Exercise directions:
Your answer must be one number: the count of lines below that include "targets".

Recorded data:
-------
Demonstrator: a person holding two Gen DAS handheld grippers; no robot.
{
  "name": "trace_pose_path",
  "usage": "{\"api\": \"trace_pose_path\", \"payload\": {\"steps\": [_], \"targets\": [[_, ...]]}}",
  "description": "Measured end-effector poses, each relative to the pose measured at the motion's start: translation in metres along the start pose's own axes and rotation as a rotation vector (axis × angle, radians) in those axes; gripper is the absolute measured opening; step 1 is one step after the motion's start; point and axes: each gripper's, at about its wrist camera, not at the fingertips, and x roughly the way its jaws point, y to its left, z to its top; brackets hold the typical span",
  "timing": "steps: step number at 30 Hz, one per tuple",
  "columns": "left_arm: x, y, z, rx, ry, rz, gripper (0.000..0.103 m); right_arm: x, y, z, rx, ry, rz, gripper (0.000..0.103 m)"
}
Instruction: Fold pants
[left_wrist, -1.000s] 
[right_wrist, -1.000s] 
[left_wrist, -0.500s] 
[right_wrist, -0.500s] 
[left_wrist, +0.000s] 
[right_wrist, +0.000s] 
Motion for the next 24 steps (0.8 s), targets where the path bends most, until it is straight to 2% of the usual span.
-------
Answer to this exercise:
2